La Abuela Lei estaba aún más satisfecha en su corazón, pues la chica era considerada.

Tan atenta, seguramente ella cuidaría bien de su hijo y del hogar en el futuro.

La Abuela Lei y Xuanbao tomaron los tazones y ambos bebieron todo de un trago.

La Abuela Lei no dejó ni una gota y devolvió el tazón —Gracias por el agua, joven señorita.

Se está haciendo tarde; deberíamos subir a la montaña a recoger hierbas ahora.

Ruo XUan habló otra vez —Hermosa hermana, ¿tienes un cesto de repuesto en casa?

Mi abuela acaba de usar un cesto para llevarme un poco del camino, y se rompió bajo mi peso.

Me gustaría comprar uno de ti, sino después de recoger hierbas no tendremos en qué llevarlas.

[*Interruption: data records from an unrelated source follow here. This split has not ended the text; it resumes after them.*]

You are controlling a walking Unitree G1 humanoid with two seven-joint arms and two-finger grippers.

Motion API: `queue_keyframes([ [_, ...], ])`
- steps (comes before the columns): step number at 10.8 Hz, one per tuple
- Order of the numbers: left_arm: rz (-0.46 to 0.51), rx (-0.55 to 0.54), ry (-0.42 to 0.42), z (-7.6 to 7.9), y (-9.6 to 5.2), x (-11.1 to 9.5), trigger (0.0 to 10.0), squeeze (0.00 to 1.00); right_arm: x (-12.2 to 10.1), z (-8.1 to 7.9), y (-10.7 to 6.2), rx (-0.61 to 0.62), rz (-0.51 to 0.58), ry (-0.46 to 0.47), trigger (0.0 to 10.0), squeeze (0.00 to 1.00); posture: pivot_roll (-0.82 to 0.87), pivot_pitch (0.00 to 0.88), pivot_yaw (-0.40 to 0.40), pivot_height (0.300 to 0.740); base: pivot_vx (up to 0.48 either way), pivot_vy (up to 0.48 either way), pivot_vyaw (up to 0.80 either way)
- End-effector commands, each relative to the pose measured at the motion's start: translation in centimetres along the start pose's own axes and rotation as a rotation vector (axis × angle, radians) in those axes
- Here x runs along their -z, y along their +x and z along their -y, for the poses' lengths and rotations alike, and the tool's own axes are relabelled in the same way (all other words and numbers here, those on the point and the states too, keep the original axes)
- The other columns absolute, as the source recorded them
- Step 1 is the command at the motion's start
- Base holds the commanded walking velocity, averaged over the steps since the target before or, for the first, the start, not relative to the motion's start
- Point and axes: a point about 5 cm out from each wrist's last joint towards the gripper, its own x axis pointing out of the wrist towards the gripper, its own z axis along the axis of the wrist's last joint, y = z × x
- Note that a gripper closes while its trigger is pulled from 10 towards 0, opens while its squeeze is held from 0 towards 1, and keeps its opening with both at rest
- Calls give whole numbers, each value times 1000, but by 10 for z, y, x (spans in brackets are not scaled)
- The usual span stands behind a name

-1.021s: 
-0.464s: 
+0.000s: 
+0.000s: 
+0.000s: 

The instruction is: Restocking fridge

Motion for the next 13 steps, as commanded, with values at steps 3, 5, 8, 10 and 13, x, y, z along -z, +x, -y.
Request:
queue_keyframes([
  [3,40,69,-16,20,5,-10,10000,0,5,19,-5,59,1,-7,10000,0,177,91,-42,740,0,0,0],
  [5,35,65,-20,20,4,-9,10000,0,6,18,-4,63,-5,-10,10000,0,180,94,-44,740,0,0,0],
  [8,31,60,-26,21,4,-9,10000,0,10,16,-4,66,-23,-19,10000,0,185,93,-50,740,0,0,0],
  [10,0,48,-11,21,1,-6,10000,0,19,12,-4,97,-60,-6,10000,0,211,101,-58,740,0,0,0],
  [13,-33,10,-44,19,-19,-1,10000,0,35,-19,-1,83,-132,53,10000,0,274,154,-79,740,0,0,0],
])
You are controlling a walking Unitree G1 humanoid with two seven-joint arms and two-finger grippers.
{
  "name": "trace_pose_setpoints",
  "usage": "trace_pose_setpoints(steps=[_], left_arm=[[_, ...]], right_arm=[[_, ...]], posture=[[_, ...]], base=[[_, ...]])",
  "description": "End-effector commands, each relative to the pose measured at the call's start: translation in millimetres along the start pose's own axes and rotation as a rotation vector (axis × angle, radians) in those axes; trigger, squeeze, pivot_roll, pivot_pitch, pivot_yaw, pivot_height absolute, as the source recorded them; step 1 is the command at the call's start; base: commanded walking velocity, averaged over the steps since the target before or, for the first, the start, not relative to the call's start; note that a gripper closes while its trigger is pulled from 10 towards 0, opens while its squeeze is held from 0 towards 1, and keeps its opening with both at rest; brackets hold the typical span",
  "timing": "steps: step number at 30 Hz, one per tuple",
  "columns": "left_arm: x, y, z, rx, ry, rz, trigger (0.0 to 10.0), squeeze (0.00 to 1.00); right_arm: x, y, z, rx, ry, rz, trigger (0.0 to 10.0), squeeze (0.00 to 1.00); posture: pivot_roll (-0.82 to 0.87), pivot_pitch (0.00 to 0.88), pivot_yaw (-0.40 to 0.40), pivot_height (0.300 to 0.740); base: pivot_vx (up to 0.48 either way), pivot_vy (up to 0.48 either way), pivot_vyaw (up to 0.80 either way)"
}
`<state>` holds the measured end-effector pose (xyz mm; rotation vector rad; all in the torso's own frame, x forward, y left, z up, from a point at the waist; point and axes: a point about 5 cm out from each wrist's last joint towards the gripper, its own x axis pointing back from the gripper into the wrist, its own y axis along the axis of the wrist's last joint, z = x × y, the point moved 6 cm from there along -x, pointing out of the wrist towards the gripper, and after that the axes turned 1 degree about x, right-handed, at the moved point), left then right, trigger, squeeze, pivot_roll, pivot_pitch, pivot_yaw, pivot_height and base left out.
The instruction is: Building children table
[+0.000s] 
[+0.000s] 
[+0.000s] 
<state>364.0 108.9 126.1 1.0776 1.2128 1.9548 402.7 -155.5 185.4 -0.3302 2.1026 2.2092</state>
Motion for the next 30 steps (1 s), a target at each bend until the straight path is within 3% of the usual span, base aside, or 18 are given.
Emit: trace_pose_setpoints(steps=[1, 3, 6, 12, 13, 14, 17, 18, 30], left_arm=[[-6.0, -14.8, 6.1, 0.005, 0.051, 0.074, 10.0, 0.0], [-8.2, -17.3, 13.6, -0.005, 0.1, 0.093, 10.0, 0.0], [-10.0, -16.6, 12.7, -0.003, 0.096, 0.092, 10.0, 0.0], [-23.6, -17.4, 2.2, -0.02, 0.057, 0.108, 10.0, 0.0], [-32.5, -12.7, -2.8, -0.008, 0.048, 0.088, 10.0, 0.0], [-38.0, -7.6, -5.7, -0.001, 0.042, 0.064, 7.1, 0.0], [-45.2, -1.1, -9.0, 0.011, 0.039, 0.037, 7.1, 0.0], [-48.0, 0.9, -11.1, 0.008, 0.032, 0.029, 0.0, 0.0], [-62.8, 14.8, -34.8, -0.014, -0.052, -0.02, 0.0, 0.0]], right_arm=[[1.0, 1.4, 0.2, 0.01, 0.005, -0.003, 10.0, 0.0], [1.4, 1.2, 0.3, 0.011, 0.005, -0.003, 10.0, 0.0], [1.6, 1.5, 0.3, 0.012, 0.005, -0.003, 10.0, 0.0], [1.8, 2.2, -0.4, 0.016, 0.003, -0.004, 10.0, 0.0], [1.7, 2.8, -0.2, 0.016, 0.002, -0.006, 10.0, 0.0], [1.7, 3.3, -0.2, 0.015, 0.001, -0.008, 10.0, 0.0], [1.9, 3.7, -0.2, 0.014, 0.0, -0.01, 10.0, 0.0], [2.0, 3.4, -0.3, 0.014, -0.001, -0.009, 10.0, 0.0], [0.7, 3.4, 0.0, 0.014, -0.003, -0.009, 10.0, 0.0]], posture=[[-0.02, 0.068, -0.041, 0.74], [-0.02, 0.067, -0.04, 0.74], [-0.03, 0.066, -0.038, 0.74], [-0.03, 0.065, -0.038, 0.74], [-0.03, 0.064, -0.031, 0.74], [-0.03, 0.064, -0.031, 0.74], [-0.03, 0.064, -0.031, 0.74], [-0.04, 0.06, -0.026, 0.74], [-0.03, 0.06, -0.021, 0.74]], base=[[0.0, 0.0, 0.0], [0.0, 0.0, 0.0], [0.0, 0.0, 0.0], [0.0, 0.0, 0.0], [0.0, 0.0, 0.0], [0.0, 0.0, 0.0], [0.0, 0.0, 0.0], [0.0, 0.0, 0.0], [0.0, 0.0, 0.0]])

¡Así que eso es lo que pasó!

He Xinghua tomó el tazón, asintió con la cabeza —Tengo un cesto viejo que tejí yo misma.

No tienes que comprarlo, ¡te lo regalaré!

Dicho esto, volvió a cerrar la puerta del patio, entró y volvió con un cesto viejo para la abuela y su nieta —Aquí tienen, Abuela, tengan cuidado en las montañas.

La Abuela Lei sonrió al aceptarlo —¡Muchísimas gracias, joven señorita!

Ruo Xuan dijo dulcemente —¡Gracias, hermosa hermana!

Si atrapamos un pollo salvaje mientras recogemos hierbas en la montaña, enviaremos uno tu camino.

Ahora nos vamos a recoger hierbas!

Luego la Abuela Lei y Xuanbao caminaron hacia el mismo sendero estrecho que ella acababa de señalar antes.

Ya que Xuanbao habló de recoger hierbas en la montaña, la Abuela Lei sintió que al menos deberían subir a la montaña durante un tiempo para hacerlo parecer genuino, y luego bajar.

He Xinghua no se preocupaba mucho, solo encontraba que la niña tenía una boca dulce, pero los pollos salvajes no eran tan fáciles de atrapar, y con los aldeanos subiendo a la montaña todos los días, no quedaban muchos pollos salvajes en las montañas.

He Xinghua volvió a la casa, puso las gachas de batata en una jarra de cerámica, luego empacó las tortas de multicereales recién horneadas y llevó la canasta de comida a la montaña.

En el camino, incluso vio las figuras de la anciana y la niña subiendo a la montaña.

Parecía que realmente iban a recoger hierbas.